The total budget allocated to the Interior Ministry for fiscal year 2017 was TL 39.8 billion ($10.4 billion at current exchange rates). It rose to TL 49.5 billion ($13 billion) for 2018, a whopping 25 percent increase. The bulk of this increase is reflected in the budgets of the two main law enforcement agencies. The police department received TL 27.8 billion, up from TL 23.5 billion in 2017, while the gendarmerie got TL 13.3 billion in 2018, a 42 percent rise from TL 9.4 billion for the year 2017. The three other agencies – the Coast Guard, the Migration Agency and the Undersecretariat for Public Security and Order – have all seen slight increases in their share, but none of them reached a billion-lira budget.
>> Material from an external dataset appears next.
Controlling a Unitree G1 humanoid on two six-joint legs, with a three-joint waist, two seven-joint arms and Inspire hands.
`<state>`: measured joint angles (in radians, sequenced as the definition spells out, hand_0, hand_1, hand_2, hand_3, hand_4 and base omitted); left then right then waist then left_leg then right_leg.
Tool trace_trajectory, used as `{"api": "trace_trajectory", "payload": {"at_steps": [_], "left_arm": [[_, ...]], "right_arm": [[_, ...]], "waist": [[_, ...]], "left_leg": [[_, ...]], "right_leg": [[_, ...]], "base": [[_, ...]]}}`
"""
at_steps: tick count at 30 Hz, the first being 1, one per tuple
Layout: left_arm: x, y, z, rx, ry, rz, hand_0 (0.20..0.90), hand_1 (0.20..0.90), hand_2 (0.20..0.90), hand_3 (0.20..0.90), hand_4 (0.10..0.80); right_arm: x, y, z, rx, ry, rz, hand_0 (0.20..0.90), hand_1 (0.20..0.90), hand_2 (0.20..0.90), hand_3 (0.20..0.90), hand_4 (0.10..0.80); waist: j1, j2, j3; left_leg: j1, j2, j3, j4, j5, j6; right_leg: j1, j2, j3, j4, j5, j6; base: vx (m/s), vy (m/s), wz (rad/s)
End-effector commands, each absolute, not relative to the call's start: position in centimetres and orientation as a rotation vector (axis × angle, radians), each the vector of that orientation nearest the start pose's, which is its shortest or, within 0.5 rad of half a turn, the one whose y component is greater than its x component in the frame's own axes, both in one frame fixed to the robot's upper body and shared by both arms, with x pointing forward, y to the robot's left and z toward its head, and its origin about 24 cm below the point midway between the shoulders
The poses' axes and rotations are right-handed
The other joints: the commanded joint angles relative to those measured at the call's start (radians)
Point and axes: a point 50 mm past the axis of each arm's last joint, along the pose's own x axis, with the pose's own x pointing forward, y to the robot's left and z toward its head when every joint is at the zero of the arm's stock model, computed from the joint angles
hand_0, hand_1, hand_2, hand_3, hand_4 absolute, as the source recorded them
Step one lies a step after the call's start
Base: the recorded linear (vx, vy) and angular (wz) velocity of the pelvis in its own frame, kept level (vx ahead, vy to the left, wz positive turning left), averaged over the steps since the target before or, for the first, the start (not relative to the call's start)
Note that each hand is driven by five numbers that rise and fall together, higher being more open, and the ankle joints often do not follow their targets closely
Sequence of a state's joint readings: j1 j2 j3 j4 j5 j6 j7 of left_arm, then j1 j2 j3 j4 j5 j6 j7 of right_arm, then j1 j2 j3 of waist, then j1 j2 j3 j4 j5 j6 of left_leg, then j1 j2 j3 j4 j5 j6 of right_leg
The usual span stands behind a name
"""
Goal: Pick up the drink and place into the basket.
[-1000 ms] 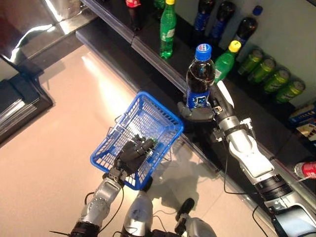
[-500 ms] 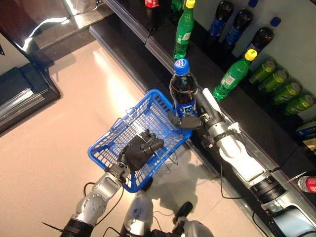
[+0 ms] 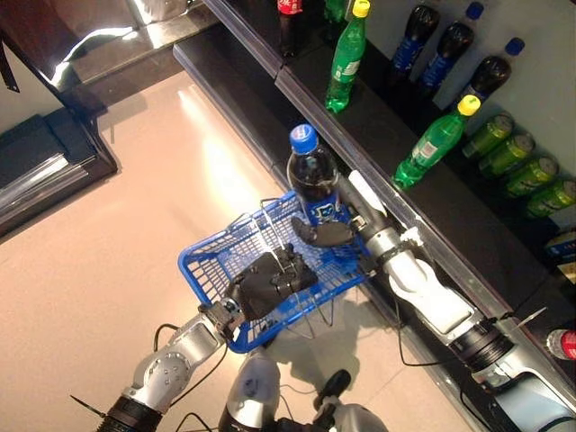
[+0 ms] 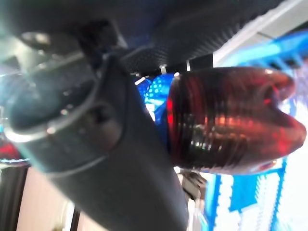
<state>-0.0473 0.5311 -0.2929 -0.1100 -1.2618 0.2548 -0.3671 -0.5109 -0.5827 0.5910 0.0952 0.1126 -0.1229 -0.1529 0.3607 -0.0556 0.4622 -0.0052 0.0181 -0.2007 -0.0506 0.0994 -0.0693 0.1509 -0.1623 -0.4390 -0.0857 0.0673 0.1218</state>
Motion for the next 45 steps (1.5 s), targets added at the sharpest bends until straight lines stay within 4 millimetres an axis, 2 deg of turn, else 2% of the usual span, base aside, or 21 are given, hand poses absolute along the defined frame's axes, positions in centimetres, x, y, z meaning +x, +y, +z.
{"api": "trace_trajectory", "payload": {"at_steps": [1,9,17,24,35,45], "left_arm": [[21.7,8.3,15.0,-0.895,-0.197,-1.336,0.3,0.3,0.3,0.2,0.1],[21.0,8.0,15.7,-0.88,-0.213,-1.422,0.3,0.3,0.3,0.2,0.1],[20.6,8.1,15.9,-0.885,-0.218,-1.469,0.3,0.3,0.3,0.2,0.1],[20.3,8.0,16.1,-0.888,-0.22,-1.485,0.3,0.3,0.3,0.2,0.1],[19.9,7.9,16.2,-0.879,-0.217,-1.529,0.3,0.3,0.3,0.2,0.1],[19.7,7.5,16.3,-0.869,-0.216,-1.565,0.3,0.3,0.3,0.2,0.1]], "right_arm": [[30.4,-7.5,14.3,-0.478,-0.533,0.533,0.3,0.3,0.3,0.2,0.1],[31.3,-8.3,11.3,-0.58,-0.406,0.505,0.3,0.3,0.3,0.2,0.1],[31.9,-10.3,7.5,-0.613,-0.223,0.43,0.3,0.3,0.3,0.2,0.1],[31.9,-11.5,5.0,-0.642,-0.098,0.383,0.3,0.3,0.3,0.2,0.1],[31.8,-11.8,4.2,-0.765,-0.09,0.394,0.3,0.3,0.3,0.2,0.1],[32.2,-10.6,5.7,-0.949,-0.177,0.491,0.3,0.3,0.3,0.2,0.1]], "waist": [[0.001,-0.019,-0.371],[0.017,-0.019,-0.374],[0.032,-0.015,-0.377],[0.035,-0.011,-0.382],[0.039,-0.011,-0.387],[0.042,-0.013,-0.389]], "left_leg": [[0.007,-0.037,0.013,-0.037,-0.032,0.009],[0.0,-0.041,-0.007,-0.037,-0.026,0.007],[0.004,-0.041,-0.016,-0.037,-0.028,0.004],[0.004,-0.04,-0.02,-0.037,-0.025,0.003],[0.006,-0.043,-0.03,-0.037,-0.024,0.002],[0.008,-0.045,-0.032,-0.037,-0.02,0.002]], "right_leg": [[0.068,-0.007,-0.051,0.0,-0.044,0.038],[0.071,-0.008,-0.066,0.0,-0.044,0.037],[0.077,-0.008,-0.076,0.002,-0.047,0.036],[0.079,-0.01,-0.082,0.002,-0.046,0.035],[0.08,-0.011,-0.087,0.001,-0.043,0.036],[0.081,-0.009,-0.089,0.002,-0.041,0.035]], "base": [[0.0,0.0,0.0],[0.009,-0.004,0.08],[0.011,-0.007,0.06],[0.0,0.0,0.0],[0.001,0.0,0.0],[0.0,0.0,0.0]]}}
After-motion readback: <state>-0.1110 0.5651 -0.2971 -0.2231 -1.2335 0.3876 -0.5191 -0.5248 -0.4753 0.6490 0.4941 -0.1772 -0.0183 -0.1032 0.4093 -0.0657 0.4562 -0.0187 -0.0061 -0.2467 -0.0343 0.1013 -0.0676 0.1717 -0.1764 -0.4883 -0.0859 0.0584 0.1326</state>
Increases in the budget of the Interior Ministry were also seen in prior years, but certainly not at this year’s level, which suggests that Erdoğan is growing more insecure about his rule and is bent on abusing the law enforcement agencies to sustain it. The unusual increase in the Interior Ministry’s budget coincides with mass purges in the police and military and a surge in criminal investigations that mainly target legitimate critics and opponents including journalists and human rights defenders. It appears the turning point was the year 2014, right after major corruption investigations came to light that incriminated Erdoğan and his associates in multi-billion-dollar graft schemes which involved Iranian and Saudi operatives moving funds illegally through Turkey.
The Interior Ministry’s budgetary increases have followed a pattern since then. In 2014 the government increased the budget of the Interior Ministry by 23 percent. This was a 10 percent increase in 2015. The budget reached TL 35.8 billion in 2016 with an increase of 25 percent. In 2017 it was 13.4 percent but jumped to another 25 percent increase in 2018.
The main agency that needs to be closely analyzed is the police department, which controls a jurisdiction in cities and towns that hosts 79 percent of the Turkish population. The rest falls within the mandate of the gendarmerie, which is basically responsible for rural and border areas in the country. It is the police department that conducts most criminal investigations and works closely with members of the judiciary. Erdoğan purged many veteran chiefs from the police right after he found himself exposed in graft schemes, close involvement with Iran’s Quds Force generals and aiding and abetting armed jihadists in Syria and Libya. Interior Minister Süleyman Soylu admitted in Parliament on Dec. 16, 2017 that some 15,000 police chiefs who specialized in various crimes on the force were dismissed from the government. Only 8-9,000 police chiefs were left to run a force that numbered 268,173 as of October 2017.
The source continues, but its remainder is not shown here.